Some companies do this by creating a data hygiene performance category in their sales dashboards. Others have taken such extremes as linking KPIs and compensation to data hygiene.
Automate: Use Soleadify B2B Database 🏆
Manually inspecting and validating data is often tedious. Setting up algorithms to clean your data can require a lot of programming effort and money.
These difficulties are why a lot of salespeople are now automating their data hygiene duties with database tools.
Even better, they are automating the acquisition of data—especially lead data. They figure that if they get the correct data in their initial pull, there won’t be much to fix later on.
And they are right.
One of the most amazing tools for this is Soleadify, a B2B database built for quality lead generation. Its data is accurate and GDPR compliant, meaning its data pass certain standards and is publicly available.
Soleadify enables salespeople to generate lists of best-fit leads, along with their correct phone numbers, email addresses, titles, and more.

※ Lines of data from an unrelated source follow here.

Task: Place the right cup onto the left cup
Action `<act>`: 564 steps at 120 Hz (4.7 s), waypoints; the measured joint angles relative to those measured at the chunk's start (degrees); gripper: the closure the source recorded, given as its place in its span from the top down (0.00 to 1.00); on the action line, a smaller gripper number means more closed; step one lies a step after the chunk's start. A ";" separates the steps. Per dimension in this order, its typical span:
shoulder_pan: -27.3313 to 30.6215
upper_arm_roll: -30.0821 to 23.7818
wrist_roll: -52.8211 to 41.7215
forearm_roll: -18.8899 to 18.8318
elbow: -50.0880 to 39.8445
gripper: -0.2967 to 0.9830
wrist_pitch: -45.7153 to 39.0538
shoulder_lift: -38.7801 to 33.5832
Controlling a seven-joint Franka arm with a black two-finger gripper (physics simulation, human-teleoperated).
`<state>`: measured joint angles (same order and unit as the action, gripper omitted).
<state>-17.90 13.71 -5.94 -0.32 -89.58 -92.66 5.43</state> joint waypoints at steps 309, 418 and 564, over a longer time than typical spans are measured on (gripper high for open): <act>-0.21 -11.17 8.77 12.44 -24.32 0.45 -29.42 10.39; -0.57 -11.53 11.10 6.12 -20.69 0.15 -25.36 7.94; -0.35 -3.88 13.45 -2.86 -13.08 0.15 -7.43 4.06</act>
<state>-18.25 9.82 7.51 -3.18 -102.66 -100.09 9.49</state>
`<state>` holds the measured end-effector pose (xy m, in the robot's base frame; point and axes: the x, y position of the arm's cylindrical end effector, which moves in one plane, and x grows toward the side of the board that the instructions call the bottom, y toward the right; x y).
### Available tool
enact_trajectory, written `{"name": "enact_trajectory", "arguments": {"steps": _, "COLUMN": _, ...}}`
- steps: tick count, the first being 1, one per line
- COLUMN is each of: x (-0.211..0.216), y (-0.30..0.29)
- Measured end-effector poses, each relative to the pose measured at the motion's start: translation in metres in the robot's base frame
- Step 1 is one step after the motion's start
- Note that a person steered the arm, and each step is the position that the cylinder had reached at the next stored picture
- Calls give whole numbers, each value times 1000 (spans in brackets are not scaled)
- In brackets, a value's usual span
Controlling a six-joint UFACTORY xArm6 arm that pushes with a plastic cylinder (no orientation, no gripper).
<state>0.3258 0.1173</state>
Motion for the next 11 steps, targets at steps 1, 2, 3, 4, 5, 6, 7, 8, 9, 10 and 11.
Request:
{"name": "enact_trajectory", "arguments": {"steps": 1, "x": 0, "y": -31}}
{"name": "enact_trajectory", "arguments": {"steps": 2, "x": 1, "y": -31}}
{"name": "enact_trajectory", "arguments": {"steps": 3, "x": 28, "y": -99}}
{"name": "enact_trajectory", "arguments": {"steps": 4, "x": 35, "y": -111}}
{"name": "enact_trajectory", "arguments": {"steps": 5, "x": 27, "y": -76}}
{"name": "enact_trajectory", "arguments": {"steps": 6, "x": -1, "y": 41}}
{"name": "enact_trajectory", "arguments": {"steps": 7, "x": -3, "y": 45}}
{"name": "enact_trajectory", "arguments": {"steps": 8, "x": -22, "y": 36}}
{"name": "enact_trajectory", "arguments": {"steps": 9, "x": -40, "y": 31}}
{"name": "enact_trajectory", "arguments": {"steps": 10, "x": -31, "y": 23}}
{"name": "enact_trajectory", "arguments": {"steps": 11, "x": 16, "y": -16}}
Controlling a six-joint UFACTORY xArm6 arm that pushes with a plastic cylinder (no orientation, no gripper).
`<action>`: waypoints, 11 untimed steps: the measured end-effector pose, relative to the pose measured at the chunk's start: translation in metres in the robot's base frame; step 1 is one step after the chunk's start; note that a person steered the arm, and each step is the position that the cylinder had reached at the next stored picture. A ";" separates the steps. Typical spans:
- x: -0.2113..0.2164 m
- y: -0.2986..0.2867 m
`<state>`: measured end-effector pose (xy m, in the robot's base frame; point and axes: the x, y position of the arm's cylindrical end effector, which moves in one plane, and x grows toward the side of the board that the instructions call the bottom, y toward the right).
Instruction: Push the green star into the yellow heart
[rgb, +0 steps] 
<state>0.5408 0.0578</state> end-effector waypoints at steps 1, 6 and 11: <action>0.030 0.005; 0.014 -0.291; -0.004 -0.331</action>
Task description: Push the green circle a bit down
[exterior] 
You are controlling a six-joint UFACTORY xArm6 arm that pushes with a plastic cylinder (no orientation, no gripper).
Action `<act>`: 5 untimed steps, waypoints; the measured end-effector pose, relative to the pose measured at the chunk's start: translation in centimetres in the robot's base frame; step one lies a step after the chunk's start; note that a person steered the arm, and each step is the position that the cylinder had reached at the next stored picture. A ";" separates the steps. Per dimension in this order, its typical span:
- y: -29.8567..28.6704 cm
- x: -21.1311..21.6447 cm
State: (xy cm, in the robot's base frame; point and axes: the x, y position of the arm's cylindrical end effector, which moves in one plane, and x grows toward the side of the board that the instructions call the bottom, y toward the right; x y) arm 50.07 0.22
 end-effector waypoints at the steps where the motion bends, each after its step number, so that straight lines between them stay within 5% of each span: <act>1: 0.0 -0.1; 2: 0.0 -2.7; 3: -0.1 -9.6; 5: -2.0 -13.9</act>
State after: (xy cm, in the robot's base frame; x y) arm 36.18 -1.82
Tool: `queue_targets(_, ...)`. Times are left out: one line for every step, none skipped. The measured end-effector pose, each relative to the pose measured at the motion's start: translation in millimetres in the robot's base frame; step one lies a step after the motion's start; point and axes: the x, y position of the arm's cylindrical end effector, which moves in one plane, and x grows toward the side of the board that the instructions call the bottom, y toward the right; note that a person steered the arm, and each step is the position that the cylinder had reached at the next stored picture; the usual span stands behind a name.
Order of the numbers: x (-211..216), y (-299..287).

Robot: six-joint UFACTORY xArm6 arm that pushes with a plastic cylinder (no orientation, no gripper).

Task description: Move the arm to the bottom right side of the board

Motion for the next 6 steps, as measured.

With a tool like Soleadify, you can spend more time directly interacting with potential buyers and less time searching the web for decision-makers and validating their contact information.
Conclusion
Sharing intel is critical to the success of your sales team. You want everyone to understand as much as possible about potential customers and current clients so that you know how to best win them over or keep them happy.
That said, keep your databases updated and clean. And use the knowledge housed within to book more meetings, win more sales, and lengthen client relationships.